**To do**
Exactly as written, output the lines below starting from the first and ending with the line that contains "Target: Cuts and"; omit pictures.

**Data entries**
--- START ---
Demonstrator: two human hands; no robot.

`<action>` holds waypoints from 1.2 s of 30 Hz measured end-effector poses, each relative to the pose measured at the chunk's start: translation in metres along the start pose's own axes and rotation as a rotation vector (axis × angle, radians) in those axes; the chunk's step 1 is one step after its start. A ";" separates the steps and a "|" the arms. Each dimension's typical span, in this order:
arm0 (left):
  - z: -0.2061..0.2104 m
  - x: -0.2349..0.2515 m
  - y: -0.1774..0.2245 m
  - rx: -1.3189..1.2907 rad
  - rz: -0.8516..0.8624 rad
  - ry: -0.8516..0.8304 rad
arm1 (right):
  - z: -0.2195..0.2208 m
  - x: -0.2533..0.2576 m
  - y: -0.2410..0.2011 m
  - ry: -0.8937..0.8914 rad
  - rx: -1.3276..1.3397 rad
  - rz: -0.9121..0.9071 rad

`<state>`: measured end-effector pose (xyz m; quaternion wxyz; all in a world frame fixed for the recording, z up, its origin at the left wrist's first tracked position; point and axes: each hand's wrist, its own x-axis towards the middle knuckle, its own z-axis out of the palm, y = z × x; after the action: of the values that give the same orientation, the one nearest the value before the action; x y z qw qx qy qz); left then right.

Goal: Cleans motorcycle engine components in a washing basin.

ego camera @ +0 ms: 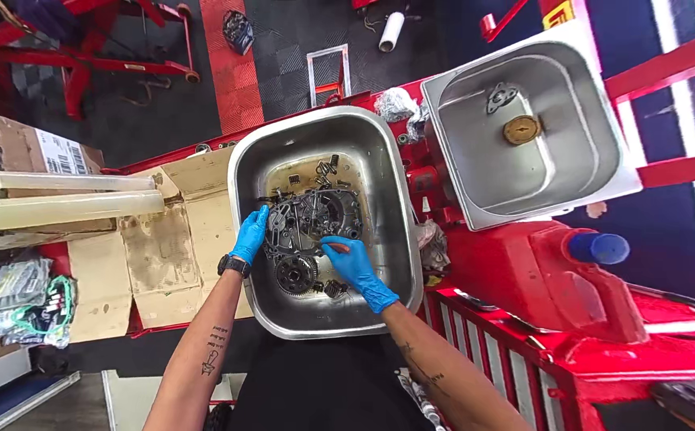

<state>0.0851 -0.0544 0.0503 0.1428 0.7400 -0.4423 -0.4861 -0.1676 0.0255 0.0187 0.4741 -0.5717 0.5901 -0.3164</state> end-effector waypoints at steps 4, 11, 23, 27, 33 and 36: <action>0.001 0.003 -0.003 0.037 0.004 0.014 | 0.006 0.011 -0.020 0.053 0.227 0.081; 0.000 0.005 -0.006 0.027 0.017 0.004 | 0.015 0.013 -0.034 -0.014 0.096 0.096; -0.002 0.006 -0.011 0.062 0.018 -0.028 | 0.027 0.030 -0.034 0.072 0.151 0.128; -0.003 0.004 -0.014 0.067 0.005 -0.037 | 0.013 0.030 -0.023 0.098 0.104 0.172; -0.005 0.007 -0.010 0.074 0.021 -0.039 | 0.012 0.032 -0.013 0.086 0.356 0.316; -0.003 0.003 -0.012 0.066 0.004 -0.040 | 0.001 0.041 -0.007 0.148 0.660 0.499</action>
<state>0.0936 -0.0507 0.0425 0.1102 0.7336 -0.4623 -0.4858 -0.1599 -0.0153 0.0163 0.6501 -0.2043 0.6102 -0.4041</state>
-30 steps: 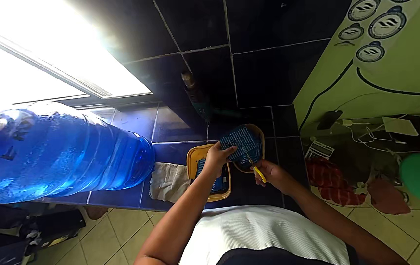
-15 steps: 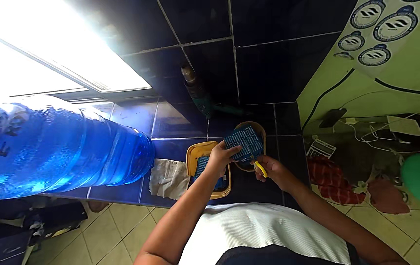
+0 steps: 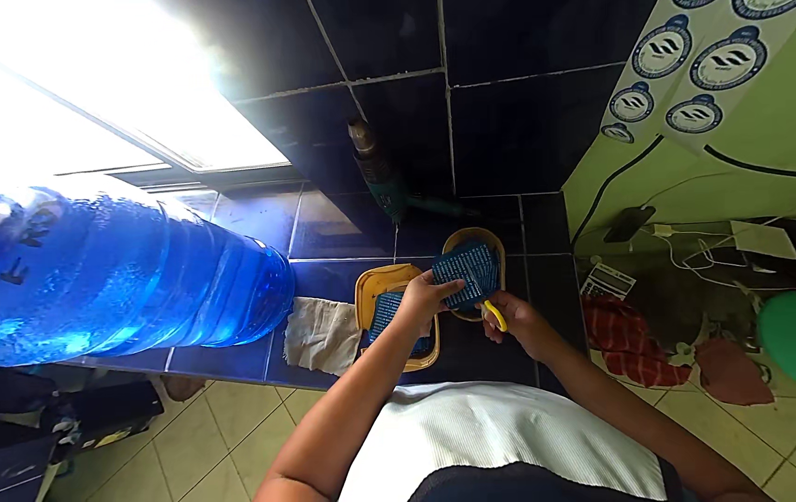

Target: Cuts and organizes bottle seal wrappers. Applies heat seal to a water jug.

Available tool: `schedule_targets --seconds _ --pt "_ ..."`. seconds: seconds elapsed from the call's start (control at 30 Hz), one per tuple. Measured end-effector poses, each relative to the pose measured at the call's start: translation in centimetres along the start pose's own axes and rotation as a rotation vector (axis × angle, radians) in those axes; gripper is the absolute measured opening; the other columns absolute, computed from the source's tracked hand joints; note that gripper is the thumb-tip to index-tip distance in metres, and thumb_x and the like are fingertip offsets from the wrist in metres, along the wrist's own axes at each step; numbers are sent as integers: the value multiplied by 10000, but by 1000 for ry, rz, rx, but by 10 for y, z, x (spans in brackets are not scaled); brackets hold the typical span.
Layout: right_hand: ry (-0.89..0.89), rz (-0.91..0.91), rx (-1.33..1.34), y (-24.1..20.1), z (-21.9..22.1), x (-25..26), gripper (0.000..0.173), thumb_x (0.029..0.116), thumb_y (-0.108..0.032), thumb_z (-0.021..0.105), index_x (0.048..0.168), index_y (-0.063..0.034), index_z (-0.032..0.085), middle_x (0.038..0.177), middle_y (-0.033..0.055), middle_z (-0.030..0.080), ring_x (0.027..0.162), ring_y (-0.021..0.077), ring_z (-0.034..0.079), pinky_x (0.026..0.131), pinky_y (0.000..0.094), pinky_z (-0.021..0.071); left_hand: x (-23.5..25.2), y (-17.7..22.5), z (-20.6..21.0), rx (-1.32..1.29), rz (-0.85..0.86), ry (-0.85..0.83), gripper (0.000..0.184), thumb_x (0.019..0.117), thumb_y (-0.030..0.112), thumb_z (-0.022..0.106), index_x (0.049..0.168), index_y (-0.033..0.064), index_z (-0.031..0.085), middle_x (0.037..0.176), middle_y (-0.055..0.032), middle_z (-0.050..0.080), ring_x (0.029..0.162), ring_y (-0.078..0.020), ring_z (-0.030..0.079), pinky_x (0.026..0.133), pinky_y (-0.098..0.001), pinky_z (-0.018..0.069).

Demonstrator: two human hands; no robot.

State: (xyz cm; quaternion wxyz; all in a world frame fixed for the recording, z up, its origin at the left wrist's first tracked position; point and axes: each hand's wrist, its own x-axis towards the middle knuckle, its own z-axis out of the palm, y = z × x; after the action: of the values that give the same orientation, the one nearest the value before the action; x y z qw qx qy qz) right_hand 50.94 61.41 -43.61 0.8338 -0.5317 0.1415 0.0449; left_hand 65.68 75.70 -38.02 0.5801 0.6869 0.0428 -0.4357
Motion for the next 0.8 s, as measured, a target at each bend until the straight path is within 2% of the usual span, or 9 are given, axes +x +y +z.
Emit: schedule_targets --seconds 0.27,0.5,0.7,0.8 --pt "36 68 -18 2 2 0 162 998 -121 593 1130 -32 563 773 -26 654 641 71 641 610 227 560 8 -8 1 -38 -52 5 369 956 60 700 1283 -32 558 1061 -154 701 857 -203 716 756 -340 610" --pt "68 110 36 -1 0 10 119 1020 -158 554 1075 -52 554 748 -19 648 630 80 637 613 229 553 7 -5 7 -1 -93 -26 365 954 53 699 1280 -29 557 1057 -138 699 849 -186 711 747 -322 606" --pt "97 131 8 0 0 13 123 1006 -106 589 1096 -32 550 772 -7 644 622 83 634 595 233 556 16 -8 6 -27 -120 -18 356 966 62 685 1287 -25 557 1074 -141 696 872 -192 709 757 -331 605" --pt "91 153 4 0 -2 16 132 1022 -129 560 1107 -30 544 767 -10 643 627 86 635 607 242 558 17 -7 6 -18 -139 -38 347 971 59 676 1287 -23 556 1071 -138 699 876 -194 711 757 -335 605"
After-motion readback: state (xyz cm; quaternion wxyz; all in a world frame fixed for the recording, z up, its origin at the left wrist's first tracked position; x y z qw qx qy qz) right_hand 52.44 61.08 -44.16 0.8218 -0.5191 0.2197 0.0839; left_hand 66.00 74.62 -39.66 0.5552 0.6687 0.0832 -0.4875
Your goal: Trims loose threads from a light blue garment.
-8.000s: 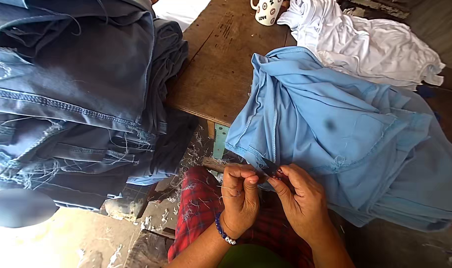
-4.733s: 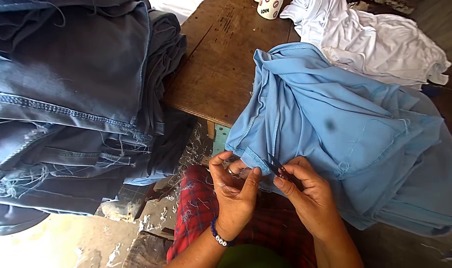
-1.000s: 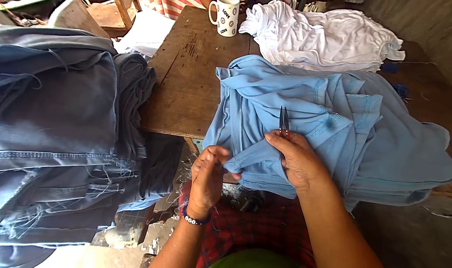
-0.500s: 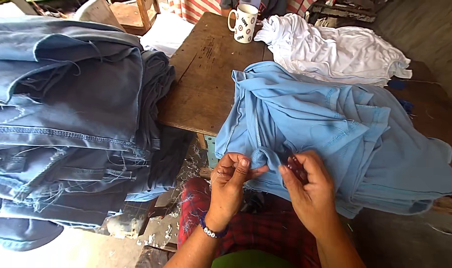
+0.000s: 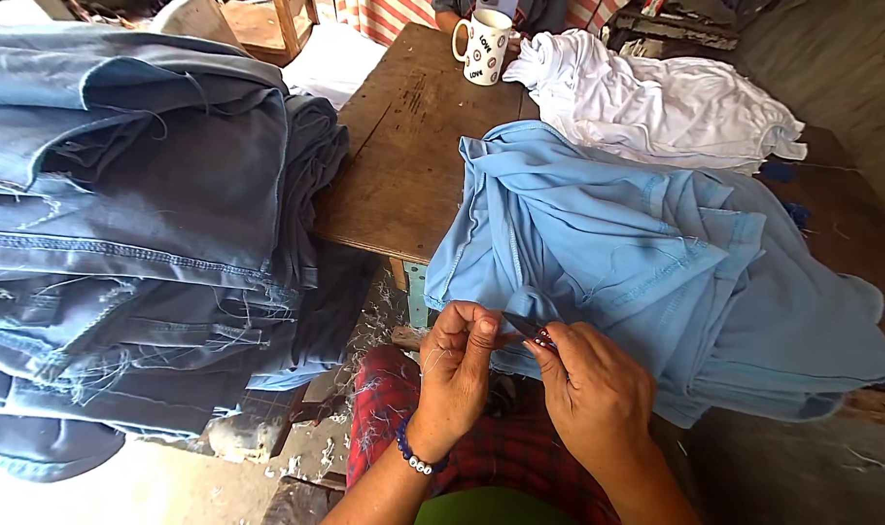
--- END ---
**Task output**
Demonstrator: two human hands; no robot.

`<action>` holds waypoints from 1.2 s of 30 Hz measured end-effector poses, each relative to the pose measured at the chunk's start: translation in metres along the start pose's own axes and rotation as a rotation vector (axis × angle, radians) in those axes; the chunk's step 1 is one step after its start. A ";" separates the steps and a "|" the arms. Each dimension's typical span, in this order:
arm0 (left):
  - z: -0.2061..0.2104 m
  - x: -0.2349..0.2515 m
  - y: -0.1774..0.2245 m
  - rx: -1.3189..1.2907 rad
  - rz: -0.8516..0.8624 rad
  - ry: -0.8516..0.8304 rad
arm1 (right):
  - z: -0.2195..0.2208 m
  - x: -0.2533..0.2576 m
  - y: -0.2410..0.2011 m
  - ry: -0.8937..0.8914 rad
  - rx: -1.3276..1.3397 rad
  - rz: -0.9121..0.9071 rad

`<state>`: measured end-effector pose (xyz m; quaternion wxyz; all in a world frame fixed for the recording, z up, its origin at the left wrist's first tracked position; point and axes: each hand's wrist, its own x-axis towards the middle knuckle, its own z-axis out of the palm, y = z × x; after the action: of the values that give the same orientation, the one nearest the value before the action; x y z qw qx qy qz); left then right.

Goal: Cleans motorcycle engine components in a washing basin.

ego camera @ +0 ms: 

<state>0.0851 -0.0544 0.0503 0.1428 0.7400 -0.4423 -0.4861 -0.1676 0.0255 0.0187 0.4741 -0.5717 0.5901 -0.3164</state> end-effector waypoints at steps 4, 11, 23, 27, 33 and 36: <action>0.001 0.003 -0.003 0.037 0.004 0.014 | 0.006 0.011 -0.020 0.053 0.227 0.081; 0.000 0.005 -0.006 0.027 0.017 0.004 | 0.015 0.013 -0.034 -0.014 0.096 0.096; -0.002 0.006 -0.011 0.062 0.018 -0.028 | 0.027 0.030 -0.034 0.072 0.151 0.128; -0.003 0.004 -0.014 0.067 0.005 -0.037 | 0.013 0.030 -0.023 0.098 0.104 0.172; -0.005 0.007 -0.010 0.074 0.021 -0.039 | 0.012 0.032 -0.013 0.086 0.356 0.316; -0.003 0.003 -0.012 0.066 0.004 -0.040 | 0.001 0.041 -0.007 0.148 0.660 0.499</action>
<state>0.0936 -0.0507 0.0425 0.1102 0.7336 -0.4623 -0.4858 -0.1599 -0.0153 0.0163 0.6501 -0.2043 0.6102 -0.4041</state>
-30 steps: 
-15 steps: 
+0 steps: 

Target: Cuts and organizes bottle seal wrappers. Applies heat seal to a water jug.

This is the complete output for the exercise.